# What is required
Without any pictures, retype exactly the lines that begin at the one holding "Please provide the" and end at the last line of the data below.

# Source records
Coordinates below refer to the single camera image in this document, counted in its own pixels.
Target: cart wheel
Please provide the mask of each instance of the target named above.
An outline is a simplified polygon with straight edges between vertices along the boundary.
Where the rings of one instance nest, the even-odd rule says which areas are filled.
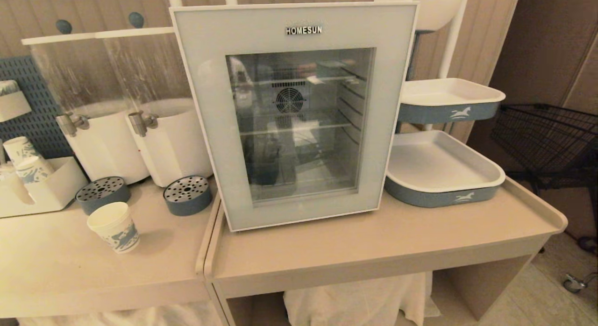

# Solution for this exercise
Please provide the mask of each instance of the target named above.
An outline is a simplified polygon with straight edges between vertices along the boundary.
Where the rings of one instance nest, the even-odd rule says which areas are filled.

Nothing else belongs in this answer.